CCC 1122 Christ sent his apostles so that “repentance and forgiveness of sins should be preached in his name to all nations.”27 “Go therefore and make disciples of all nations, baptizing them in the name of the Father and of the Son and of the Holy Spirit.”28 The mission to baptize, and so the sacramental mission, is implied in the mission to evangelize, because the sacrament is prepared for by the word of God and by the faith which is assent to this word:
The People of God is formed into one in the first place by the Word of the living God. .. The preaching of the Word is required for the sacramental ministry itself, since the sacraments are sacraments of faith, drawing their origin and nourishment from the Word.29

CCC 1304 Like Baptism which it completes, Confirmation is given only once, for it too imprints on the soul an indelible spiritual mark, the “character,” which is the sign that Jesus Christ has marked a Christian with the seal of his Spirit by clothing him with power from on high so that he may be his witness.30

1 Cf. Lk 24:25-27, 44-46.
2 St. Thomas Aquinas, Expos. in Ps. 21, 11; cf. Ps 22:14.
3 St. Thomas Aquinas, STh III, 51, 3.
4 Acts 2:24.
5 Is 53:8.
6 Acts 2:26-27; cf. Ps 16:9-10.
7 Cf. I Cor 15:4; Lk 24:46; Mt 12:40; Jon 2:1; Hos 6:2; cf. Jn 11:39.
8 Mk 16:19.
9 Cf Lk 24:31; Jn 20:19, 26.
10 Cf. Acts 1:3; 10:41; Mk 16:12; Lk 24:15; Jn 20:14-15; 21:4.
11 Cf. Acts 1:9; 2:33; 7:56; Lk 9:34-35; 24:51; Ex 13:22; Mk 16:19; Ps 110:1.

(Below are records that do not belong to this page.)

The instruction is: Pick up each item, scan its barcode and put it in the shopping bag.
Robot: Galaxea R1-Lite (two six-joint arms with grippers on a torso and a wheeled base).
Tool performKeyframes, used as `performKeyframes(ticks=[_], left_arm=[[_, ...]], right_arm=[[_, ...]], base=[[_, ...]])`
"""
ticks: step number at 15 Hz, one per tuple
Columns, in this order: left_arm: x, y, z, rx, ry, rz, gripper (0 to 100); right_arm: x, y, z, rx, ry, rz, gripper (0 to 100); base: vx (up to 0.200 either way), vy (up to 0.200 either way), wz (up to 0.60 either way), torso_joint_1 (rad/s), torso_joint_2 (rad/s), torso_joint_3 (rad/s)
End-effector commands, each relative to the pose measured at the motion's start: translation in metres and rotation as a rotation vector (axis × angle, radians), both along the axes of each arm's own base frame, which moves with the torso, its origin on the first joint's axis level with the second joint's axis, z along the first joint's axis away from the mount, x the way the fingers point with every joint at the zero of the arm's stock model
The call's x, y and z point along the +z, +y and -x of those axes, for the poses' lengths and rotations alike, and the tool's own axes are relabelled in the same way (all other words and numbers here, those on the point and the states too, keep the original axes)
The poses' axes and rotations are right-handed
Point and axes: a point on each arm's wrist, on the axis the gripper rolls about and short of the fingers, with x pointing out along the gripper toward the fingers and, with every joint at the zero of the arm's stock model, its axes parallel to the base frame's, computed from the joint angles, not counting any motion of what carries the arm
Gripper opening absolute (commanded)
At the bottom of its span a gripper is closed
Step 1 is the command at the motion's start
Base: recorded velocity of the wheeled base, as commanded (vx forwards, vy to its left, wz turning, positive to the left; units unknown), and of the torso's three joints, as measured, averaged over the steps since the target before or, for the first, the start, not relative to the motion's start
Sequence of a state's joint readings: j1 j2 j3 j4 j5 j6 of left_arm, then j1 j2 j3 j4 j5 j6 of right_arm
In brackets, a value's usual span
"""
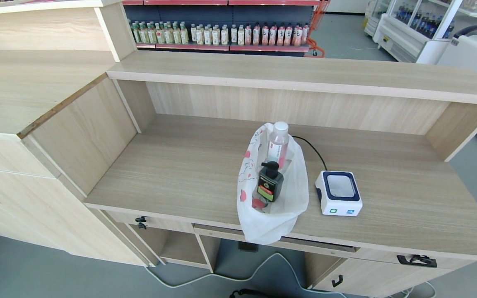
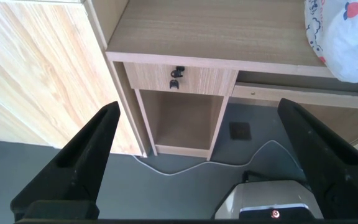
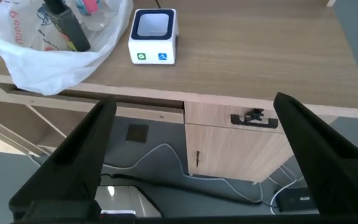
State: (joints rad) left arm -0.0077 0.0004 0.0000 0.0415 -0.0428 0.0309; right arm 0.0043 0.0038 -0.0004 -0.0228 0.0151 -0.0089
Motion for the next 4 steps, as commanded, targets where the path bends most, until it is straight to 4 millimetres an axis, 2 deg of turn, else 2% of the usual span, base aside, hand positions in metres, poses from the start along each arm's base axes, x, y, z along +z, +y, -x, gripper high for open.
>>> performKeyframes(ticks=[1, 4], left_arm=[[0.0, 0.0, 0.0, 0.0, 0.0, 0.0, 100], [0.0, 0.0, 0.0, 0.0, 0.0, 0.0, 100]], right_arm=[[-0.0002, 0.0, 0.0003, 0.001, -0.004, -0.001, 100], [-0.0003, 0.0, 0.0003, 0.0, -0.002, 0.009, 100]], base=[[0.0, 0.0, 0.0, 0.0, 0.0, 0.0], [0.0, 0.0, 0.0, 0.0, 0.0, 0.0]])
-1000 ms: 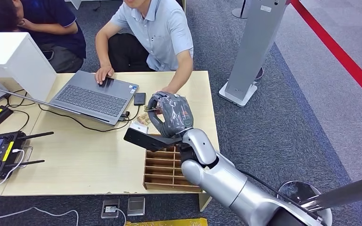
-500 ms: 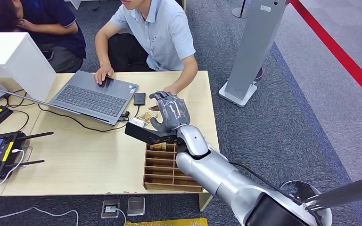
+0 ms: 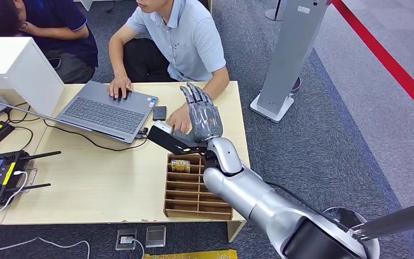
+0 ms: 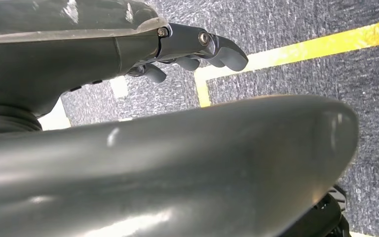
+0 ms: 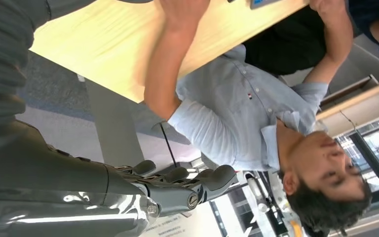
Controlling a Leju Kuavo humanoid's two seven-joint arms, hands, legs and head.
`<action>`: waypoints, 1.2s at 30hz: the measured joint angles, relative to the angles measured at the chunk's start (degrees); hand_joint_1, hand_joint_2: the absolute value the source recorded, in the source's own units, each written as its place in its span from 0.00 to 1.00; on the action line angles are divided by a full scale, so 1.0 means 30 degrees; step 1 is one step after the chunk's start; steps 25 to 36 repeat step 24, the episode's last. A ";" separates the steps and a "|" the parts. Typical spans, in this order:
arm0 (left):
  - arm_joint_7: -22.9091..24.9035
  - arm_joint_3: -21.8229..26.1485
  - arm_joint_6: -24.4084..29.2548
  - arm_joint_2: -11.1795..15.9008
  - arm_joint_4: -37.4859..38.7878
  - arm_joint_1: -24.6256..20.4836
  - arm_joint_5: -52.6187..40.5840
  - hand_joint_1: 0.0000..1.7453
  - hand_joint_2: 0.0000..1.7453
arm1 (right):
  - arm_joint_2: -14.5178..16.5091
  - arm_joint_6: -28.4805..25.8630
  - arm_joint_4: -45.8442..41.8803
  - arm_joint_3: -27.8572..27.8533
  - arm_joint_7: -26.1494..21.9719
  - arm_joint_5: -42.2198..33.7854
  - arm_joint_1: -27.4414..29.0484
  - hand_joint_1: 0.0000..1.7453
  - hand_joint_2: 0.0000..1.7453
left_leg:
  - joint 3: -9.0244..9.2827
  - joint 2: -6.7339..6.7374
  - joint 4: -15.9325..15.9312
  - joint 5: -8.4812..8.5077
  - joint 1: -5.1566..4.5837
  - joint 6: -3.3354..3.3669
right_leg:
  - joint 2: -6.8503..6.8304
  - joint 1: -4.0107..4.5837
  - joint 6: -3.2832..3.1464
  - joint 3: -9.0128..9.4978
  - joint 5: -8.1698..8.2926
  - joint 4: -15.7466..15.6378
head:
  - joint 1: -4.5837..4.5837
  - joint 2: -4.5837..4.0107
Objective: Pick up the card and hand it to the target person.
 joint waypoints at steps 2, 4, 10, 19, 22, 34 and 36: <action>0.0020 -0.0009 0.0053 0.0007 0.0000 0.0015 0.0102 0.00 0.00 | -0.0342 -0.0075 -0.0901 -0.0197 -0.0046 -0.0728 0.0097 0.00 1.00 | 0.0002 0.0000 0.0001 0.0000 0.0000 0.0000 | 0.0002 0.0000 0.0000 -0.0001 0.0000 0.0000 | 0.0007 0.0000; 0.0031 -0.0016 0.0096 0.0016 0.0000 0.0029 0.0227 0.00 0.00 | -0.0741 -0.0173 -0.2016 -0.0426 -0.0139 -0.1418 0.0347 0.00 1.00 | 0.0001 0.0000 0.0002 0.0000 0.0000 0.0000 | 0.0005 0.0000 0.0000 -0.0003 0.0000 -0.0001 | 0.0007 0.0000; 0.0024 -0.0022 0.0209 0.0042 0.0000 0.0075 0.0537 0.00 0.00 | -0.2132 -0.0218 -0.6159 -0.1253 -0.0701 -0.3544 0.1834 0.00 1.00 | -0.0001 -0.0001 0.0002 -0.0002 0.0000 0.0001 | 0.0008 0.0000 0.0000 -0.0009 0.0000 -0.0004 | 0.0013 0.0000; -0.0009 -0.0022 0.0242 0.0071 0.0000 0.0121 0.0754 0.00 0.00 | -0.3910 0.0462 -1.1955 -0.2371 -0.2723 -0.6254 0.5077 0.00 1.00 | 0.0000 -0.0001 0.0001 -0.0003 0.0000 0.0001 | 0.0009 0.0000 0.0000 -0.0010 0.0000 -0.0007 | -0.0004 0.0000; -0.0014 -0.0022 0.0260 0.0073 0.0000 0.0128 0.0856 0.00 0.00 | -0.4364 0.0951 -1.3403 -0.2710 -0.4157 -0.7478 0.6392 0.00 1.00 | -0.0001 -0.0002 0.0001 -0.0004 0.0000 0.0002 | 0.0008 0.0000 0.0000 -0.0010 0.0000 -0.0008 | 0.0005 0.0000; -0.0028 -0.0019 0.0273 0.0076 0.0000 0.0134 0.0911 0.00 0.00 | -0.4589 0.1168 -1.4062 -0.2854 -0.4734 -0.7907 0.7077 0.00 1.00 | -0.0002 -0.0002 0.0001 -0.0005 0.0000 0.0003 | 0.0008 0.0000 0.0000 -0.0011 0.0000 -0.0009 | 0.0007 0.0000; -0.0028 -0.0019 0.0273 0.0076 0.0000 0.0134 0.0911 0.00 0.00 | -0.4589 0.1168 -1.4062 -0.2854 -0.4734 -0.7907 0.7077 0.00 1.00 | -0.0002 -0.0002 0.0001 -0.0005 0.0000 0.0003 | 0.0008 0.0000 0.0000 -0.0011 0.0000 -0.0009 | 0.0007 0.0000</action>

12 1 Cor 15:8; cf. 9:1; Gal 1:16.
13 Cf. Jn 13:1; 17:1.
14 Cf. Lk 23:46; Jn 19:30.
15 Rom 6:4.
16 Cf. Jn 20:22.
17 Jn 20:21; cf. Mt 28:19; Lk 24:47-48; Acts 1:8.
18 Lk 24:47.
19 2 Cor 5:18.
20 St. Augustine, Sermo 214,11:PL 38,1071-1072.
21 Cf. DV 14-16; Lk 24:13-49.
22 Cf. 2 Cor 3:14-16.
23 Cf. 1 Pet 3:21.
24 Jn 6:32; cf. 1 Cor 10:1-6.
25 Cf. LG 10 # 2.
26 Cf. Jn 20:21-23; Lk 24:47; Mt 28:18-20.
27 Lk 24:47.
28 Mt 28:19.
29 PO 4 ## 1, 2.
30 Cf. Council Of Trent (1547): DS 1609; Lk 24:48-49.